- [PROBLEM DESCRIPTION]: Every line of the listing should be repeated exactly.

[Start of section]

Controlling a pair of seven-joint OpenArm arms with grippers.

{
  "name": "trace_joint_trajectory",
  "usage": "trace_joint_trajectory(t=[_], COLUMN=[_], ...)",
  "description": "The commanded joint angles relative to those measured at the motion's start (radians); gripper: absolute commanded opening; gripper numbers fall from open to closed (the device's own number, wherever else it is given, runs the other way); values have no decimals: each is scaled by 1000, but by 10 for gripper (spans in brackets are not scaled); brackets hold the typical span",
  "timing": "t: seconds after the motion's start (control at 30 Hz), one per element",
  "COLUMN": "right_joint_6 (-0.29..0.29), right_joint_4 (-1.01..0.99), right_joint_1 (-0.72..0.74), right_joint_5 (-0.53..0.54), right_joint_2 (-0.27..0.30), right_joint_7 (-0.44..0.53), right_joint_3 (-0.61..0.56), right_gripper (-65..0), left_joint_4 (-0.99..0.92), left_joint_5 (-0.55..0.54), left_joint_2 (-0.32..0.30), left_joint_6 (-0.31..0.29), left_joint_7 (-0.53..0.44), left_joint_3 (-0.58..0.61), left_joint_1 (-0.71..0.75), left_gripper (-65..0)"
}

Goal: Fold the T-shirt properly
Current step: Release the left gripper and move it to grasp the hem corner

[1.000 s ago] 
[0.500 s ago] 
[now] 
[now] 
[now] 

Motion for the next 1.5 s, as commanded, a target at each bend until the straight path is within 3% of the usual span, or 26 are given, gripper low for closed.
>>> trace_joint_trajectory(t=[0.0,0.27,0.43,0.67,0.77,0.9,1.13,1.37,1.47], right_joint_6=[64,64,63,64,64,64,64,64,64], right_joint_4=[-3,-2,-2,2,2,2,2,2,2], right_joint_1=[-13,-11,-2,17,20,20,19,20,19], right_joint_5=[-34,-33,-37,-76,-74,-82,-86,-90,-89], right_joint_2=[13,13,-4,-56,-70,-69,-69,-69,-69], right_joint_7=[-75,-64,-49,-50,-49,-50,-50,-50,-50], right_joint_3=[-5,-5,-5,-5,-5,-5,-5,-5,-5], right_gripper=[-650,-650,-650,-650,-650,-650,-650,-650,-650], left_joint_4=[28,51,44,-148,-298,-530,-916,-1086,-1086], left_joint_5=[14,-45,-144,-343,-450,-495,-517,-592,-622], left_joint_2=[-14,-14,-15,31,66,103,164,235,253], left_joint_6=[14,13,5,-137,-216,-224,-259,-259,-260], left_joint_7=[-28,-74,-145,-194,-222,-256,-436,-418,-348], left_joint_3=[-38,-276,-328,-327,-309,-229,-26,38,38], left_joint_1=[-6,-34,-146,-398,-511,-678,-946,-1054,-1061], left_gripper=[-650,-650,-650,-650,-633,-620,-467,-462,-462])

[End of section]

- [EXERCISE RESPONSE]:
Controlling a pair of seven-joint OpenArm arms with grippers.

{
  "name": "trace_joint_trajectory",
  "usage": "trace_joint_trajectory(t=[_], COLUMN=[_], ...)",
  "description": "The commanded joint angles relative to those measured at the motion's start (radians); gripper: absolute commanded opening; gripper numbers fall from open to closed (the device's own number, wherever else it is given, runs the other way); values have no decimals: each is scaled by 1000, but by 10 for gripper (spans in brackets are not scaled); brackets hold the typical span",
  "timing": "t: seconds after the motion's start (control at 30 Hz), one per element",
  "COLUMN": "right_joint_6 (-0.29..0.29), right_joint_4 (-1.01..0.99), right_joint_1 (-0.72..0.74), right_joint_5 (-0.53..0.54), right_joint_2 (-0.27..0.30), right_joint_7 (-0.44..0.53), right_joint_3 (-0.61..0.56), right_gripper (-65..0), left_joint_4 (-0.99..0.92), left_joint_5 (-0.55..0.54), left_joint_2 (-0.32..0.30), left_joint_6 (-0.31..0.29), left_joint_7 (-0.53..0.44), left_joint_3 (-0.58..0.61), left_joint_1 (-0.71..0.75), left_gripper (-65..0)"
}

Goal: Fold the T-shirt properly
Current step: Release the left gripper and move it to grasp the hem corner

[1.000 s ago] 
[0.500 s ago] 
[now] 
[now] 
[now] 

Motion for the next 1.5 s, as commanded, a target at each bend until the straight path is within 3% of the usual span, or 26 are given, gripper low for closed.
>>> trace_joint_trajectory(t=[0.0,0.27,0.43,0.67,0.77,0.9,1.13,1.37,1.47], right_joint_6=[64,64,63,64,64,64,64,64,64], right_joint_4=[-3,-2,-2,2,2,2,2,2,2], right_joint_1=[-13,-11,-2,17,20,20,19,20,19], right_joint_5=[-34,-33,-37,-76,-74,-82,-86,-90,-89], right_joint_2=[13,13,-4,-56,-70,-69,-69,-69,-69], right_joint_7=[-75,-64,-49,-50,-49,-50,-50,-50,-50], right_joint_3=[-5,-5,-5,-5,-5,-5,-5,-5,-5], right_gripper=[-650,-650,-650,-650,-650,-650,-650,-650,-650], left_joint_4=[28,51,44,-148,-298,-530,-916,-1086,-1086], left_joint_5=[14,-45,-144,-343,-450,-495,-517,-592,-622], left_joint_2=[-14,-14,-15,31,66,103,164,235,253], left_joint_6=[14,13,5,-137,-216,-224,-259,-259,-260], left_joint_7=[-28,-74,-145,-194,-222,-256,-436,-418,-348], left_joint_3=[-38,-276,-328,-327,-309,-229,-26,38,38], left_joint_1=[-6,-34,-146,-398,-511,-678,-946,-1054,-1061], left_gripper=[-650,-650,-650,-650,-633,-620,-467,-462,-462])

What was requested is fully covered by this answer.